Intel store instructions on delibrately overlapping memory regions

I have to store the lower 3 doubles in YMM register into an unaligned double array of size 3 (that is, cannot write the 4th element). But being a bit naughty, I'm wondering if the AVX intrinsic _mm256_storeu2_m128d can do the trick. I had

reg = _mm256_permute4x64_pd(reg, 0b10010100); // [0 1 1 2]
_mm256_storeu2_m128d(vec, vec + 1, reg);

and compiling by clang gives

vmovupd xmmword ptr [rsi + 8], xmm1 # reg in ymm1 after perm
vextractf128    xmmword ptr [rsi], ymm0, 1

If storeu2 had semantics like memcpy then it most definitely triggers undefined behavior. But with the generated instructions, would this be free of race conditions (or other potential problems)?

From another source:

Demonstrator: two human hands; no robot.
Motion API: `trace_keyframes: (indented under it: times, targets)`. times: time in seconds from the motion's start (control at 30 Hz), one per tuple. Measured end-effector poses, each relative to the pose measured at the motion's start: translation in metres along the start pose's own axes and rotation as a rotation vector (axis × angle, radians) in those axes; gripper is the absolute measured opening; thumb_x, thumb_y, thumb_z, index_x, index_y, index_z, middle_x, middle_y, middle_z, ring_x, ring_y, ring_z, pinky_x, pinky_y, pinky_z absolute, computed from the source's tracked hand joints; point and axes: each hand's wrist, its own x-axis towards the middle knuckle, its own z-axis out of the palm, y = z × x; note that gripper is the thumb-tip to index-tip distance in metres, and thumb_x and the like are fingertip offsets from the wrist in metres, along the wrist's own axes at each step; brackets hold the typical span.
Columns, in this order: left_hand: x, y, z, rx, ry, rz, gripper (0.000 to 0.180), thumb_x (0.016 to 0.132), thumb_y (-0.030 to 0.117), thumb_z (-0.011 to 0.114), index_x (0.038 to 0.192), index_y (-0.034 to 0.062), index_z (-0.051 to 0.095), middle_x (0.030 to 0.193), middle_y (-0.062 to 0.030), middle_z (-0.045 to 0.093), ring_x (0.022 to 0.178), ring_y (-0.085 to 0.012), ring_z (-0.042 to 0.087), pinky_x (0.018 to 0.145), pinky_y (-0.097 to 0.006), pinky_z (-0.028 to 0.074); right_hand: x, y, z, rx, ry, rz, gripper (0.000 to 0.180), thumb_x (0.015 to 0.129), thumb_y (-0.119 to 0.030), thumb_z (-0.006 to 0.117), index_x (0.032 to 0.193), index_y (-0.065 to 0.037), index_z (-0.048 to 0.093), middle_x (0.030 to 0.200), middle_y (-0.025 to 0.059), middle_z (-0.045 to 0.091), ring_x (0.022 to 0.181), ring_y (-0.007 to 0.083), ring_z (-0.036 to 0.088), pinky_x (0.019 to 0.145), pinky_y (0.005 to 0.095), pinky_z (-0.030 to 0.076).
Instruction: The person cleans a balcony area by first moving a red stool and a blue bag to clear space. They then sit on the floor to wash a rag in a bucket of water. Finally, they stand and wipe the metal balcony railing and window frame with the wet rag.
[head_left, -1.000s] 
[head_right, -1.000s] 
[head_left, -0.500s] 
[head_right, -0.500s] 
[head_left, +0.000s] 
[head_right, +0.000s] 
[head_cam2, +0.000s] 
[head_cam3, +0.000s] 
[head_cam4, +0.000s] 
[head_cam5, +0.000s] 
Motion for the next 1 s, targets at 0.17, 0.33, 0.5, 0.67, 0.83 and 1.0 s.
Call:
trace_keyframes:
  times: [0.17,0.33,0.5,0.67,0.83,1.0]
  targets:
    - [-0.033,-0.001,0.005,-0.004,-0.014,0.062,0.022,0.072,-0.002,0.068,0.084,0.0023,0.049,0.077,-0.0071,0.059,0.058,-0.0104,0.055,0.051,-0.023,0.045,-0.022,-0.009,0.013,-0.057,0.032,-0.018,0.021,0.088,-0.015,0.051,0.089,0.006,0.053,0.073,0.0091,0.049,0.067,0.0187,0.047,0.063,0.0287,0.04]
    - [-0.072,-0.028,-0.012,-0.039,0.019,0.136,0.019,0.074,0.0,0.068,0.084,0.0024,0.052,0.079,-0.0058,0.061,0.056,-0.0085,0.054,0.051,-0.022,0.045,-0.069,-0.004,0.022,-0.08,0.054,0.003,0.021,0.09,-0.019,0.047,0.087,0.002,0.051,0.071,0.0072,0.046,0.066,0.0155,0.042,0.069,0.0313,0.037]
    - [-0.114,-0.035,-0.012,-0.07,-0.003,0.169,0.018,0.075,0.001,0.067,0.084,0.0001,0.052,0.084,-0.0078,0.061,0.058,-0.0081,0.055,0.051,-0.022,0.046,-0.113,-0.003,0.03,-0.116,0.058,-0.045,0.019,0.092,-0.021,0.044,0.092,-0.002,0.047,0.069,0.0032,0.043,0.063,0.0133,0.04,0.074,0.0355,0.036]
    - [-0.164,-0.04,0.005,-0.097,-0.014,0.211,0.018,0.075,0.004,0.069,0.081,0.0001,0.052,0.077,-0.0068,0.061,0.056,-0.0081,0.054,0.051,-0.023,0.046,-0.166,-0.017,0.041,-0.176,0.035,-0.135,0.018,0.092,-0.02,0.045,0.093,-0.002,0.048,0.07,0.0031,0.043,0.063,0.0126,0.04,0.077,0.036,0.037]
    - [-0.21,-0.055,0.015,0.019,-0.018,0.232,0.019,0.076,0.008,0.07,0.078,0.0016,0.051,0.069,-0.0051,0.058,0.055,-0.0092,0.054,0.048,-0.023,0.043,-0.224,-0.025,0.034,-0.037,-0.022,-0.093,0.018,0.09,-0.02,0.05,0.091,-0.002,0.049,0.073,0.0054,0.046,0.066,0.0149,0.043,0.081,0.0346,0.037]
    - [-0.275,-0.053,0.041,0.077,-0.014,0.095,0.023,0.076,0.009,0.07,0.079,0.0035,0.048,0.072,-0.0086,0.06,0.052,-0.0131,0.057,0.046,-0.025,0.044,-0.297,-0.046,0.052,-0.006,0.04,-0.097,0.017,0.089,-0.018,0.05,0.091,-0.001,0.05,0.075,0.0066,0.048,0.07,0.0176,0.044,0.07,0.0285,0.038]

Other ways to store YMM into size 3 arrays are welcomed as well.

Solution

There isn't really a formal spec for Intel's intrinsics, AFAIK, other than what Intel has published as documentation. e.g. their intrinsics guide. Also examples from their whitepapers and so on; e.g. examples that need to work are one way GCC/clang know they have to define __m128 with __attribute__((may_alias)).

It's all within one thread, fully synchronous, so definitely no "race condition". In your case it doesn't even matter which order the stores happen in (assuming they don't overlap with the __m256d reg object itself! That would be the equivalent of an overlapping memcpy problem.) What you're doing might be like two indeterminately sequenced memcpy to overlapping destinations: they definitely happen in one order or the other, and the compiler could pick either.

The observable difference for order of stores is performance: if you want to do a SIMD reload very soon after, then store forwarding will work better if the 16-byte reload takes its data from one 16-byte store, not the overlap of two stores.

In general overlapping stores are fine for performance, though; the store buffer will absorb them. It means one of them is unaligned, though, and crossing a cache-line boundary would be more expensive.

However, that's all moot: Intel's intrinsics guide does list an "operation" section for that compound intrinsic:

Operation

MEM[loaddr+127:loaddr] := a[127:0]
MEM[hiaddr+127:hiaddr] := a[255:128]

So it's strictly defined as low address store first (the second arg; I think you got this backwards).

And all of that is also moot because there's a more efficient way

Your way costs 1 lane-crossing shuffle + vmovups + vextractf128 [mem], ymm, 1. Depending on how it compiles, neither store can start until after the shuffle. (Although it looks like clang might have avoided that problem).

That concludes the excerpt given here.